Is there any commonly used or even imaginable useful type that uses them in weirder ways than set and float (which are both partially ordered) or np.array (where they aren’t even Boolean-values)? In particular, transitivity keeps coming up, but all of those examples are transitive (it’s never true that a<b and true that b<c without being true than a<c for any of them). If there are such uses it might be important to distinguish them, but if there aren’t, it doesn’t seem unreasonable for PartiallyOrdered to “wrongly” pick up hypothetical pathological types that no one will ever write in exchange for automatically being right about every actual type anyone uses. After all, Iterable is a virtual superclass of any type with __iter__, even if it returns the number 42 instead of an Iterator, and so on; technically every implicit ABC in Python is “wrong” like this, but in practice it doesn’t come up and implicit ABCs are very useful.
I think that np.array is a great example of something I wouldn't want to be PartiallyOrdered. An algorithm which requires PartiallyOrdered probably needs to use the results of comparisons as booleans and for np.array that will fail immediately. Same thing for pandas Series and DataFrames. Another example which comes to mind is SQLAlchemy columns which produce part of a query for the ORM - these presumably can be used as booleans but not in an informative way.

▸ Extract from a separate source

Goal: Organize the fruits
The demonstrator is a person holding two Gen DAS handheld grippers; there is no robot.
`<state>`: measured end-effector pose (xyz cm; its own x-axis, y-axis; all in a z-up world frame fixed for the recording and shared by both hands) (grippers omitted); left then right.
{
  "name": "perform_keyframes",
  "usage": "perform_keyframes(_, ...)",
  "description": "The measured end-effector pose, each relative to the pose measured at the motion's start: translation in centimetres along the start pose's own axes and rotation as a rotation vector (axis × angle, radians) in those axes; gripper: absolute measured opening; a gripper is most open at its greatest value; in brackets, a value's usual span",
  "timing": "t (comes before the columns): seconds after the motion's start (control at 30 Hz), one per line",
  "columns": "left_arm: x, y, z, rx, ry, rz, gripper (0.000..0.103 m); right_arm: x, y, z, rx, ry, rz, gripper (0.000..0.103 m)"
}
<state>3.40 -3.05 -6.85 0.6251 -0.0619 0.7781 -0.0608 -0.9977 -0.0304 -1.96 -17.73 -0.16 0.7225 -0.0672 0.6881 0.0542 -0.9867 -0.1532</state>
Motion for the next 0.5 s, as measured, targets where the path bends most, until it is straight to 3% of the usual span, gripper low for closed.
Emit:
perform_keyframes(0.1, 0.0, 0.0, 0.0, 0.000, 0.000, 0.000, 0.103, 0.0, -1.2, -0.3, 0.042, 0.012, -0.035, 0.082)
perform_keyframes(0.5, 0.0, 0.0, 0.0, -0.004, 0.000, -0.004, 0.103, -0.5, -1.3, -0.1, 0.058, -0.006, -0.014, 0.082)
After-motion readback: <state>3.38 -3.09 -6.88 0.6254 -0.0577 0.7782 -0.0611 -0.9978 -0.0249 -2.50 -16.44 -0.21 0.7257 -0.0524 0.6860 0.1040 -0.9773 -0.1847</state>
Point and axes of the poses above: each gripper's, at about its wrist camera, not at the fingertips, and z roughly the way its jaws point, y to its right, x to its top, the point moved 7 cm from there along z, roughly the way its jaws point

There are 3 possible ABCs: Comparable (has the operators, makes no promises about what they do), PartiallyOrdered, and TotallyOrdered. We could have all three. If we don't want that but we want to distinguish between TotallyOrdered and others, we need one of the other two. Which option is more useful? It's probably rare that someone specifically needs PartiallyOrdered and not the other two. But Comparable is just a protocol that anyone can implement.
I should note that I've never personally needed any of this, I'm just trying to imagine use cases. But I think a 'negative' ABC as I believe was originally proposed is the wrong path.